Beginning with the first line below, please restate each line exactly, down to and including the line containing "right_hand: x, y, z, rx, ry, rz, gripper".

########################################

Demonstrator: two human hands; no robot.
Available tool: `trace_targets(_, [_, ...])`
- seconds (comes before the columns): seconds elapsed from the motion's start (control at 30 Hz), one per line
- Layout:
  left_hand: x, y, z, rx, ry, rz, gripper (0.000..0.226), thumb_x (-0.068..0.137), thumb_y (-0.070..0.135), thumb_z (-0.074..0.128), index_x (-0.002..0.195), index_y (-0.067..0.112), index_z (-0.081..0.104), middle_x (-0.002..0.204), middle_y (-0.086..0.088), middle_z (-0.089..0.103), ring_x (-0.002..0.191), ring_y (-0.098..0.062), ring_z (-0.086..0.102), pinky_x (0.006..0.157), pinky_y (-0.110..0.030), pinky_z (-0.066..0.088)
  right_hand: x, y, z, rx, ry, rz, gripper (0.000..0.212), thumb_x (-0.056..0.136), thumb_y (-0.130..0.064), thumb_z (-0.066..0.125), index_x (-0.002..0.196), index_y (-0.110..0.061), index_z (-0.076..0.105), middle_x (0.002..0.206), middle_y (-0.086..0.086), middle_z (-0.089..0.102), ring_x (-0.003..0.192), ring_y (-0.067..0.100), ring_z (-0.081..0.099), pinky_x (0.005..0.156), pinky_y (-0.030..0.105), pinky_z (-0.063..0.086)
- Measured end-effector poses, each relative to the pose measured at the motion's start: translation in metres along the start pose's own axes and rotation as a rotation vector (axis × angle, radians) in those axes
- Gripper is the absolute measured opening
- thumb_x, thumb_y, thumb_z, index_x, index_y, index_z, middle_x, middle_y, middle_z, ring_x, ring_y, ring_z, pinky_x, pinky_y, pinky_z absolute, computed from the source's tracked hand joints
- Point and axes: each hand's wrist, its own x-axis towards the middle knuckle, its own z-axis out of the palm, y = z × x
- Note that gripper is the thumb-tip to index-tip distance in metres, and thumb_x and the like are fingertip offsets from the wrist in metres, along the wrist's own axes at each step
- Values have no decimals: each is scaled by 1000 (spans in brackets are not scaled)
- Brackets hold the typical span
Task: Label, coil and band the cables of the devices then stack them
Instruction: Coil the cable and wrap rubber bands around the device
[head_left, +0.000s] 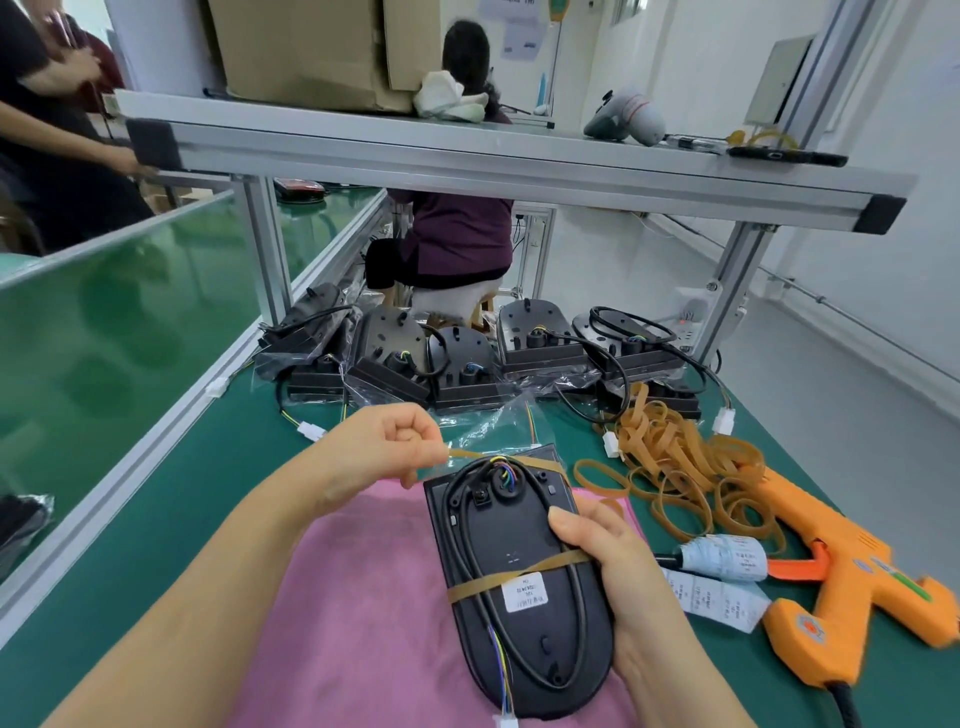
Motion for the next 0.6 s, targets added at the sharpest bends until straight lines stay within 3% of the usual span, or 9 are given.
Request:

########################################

| RESPONSE AREA |
Demonstrator: two human hands; no robot.
Available tool: `trace_targets(_, [_, ...])`
- seconds (comes before the columns): seconds elapsed from the motion's start (control at 30 Hz), one per line
- Layout:
  left_hand: x, y, z, rx, ry, rz, gripper (0.000..0.226), thumb_x (-0.068..0.137), thumb_y (-0.070..0.135), thumb_z (-0.074..0.128), index_x (-0.002..0.195), index_y (-0.067..0.112), index_z (-0.081..0.104), middle_x (-0.002..0.204), middle_y (-0.086..0.088), middle_z (-0.089..0.103), ring_x (-0.002..0.191), ring_y (-0.098..0.062), ring_z (-0.086..0.102), pinky_x (0.006..0.157), pinky_y (-0.110..0.030), pinky_z (-0.066..0.088)
  right_hand: x, y, z, rx, ry, rz, gripper (0.000..0.212), thumb_x (-0.056..0.136), thumb_y (-0.130..0.064), thumb_z (-0.066..0.125), index_x (-0.002..0.196), index_y (-0.110..0.061), index_z (-0.076..0.105), middle_x (0.002..0.206), middle_y (-0.086..0.086), middle_z (-0.089..0.102), ring_x (-0.003..0.192), ring_y (-0.067..0.100), ring_z (-0.081..0.099), pinky_x (0.005..0.156), pinky_y (-0.030..0.105), pinky_z (-0.063..0.086)

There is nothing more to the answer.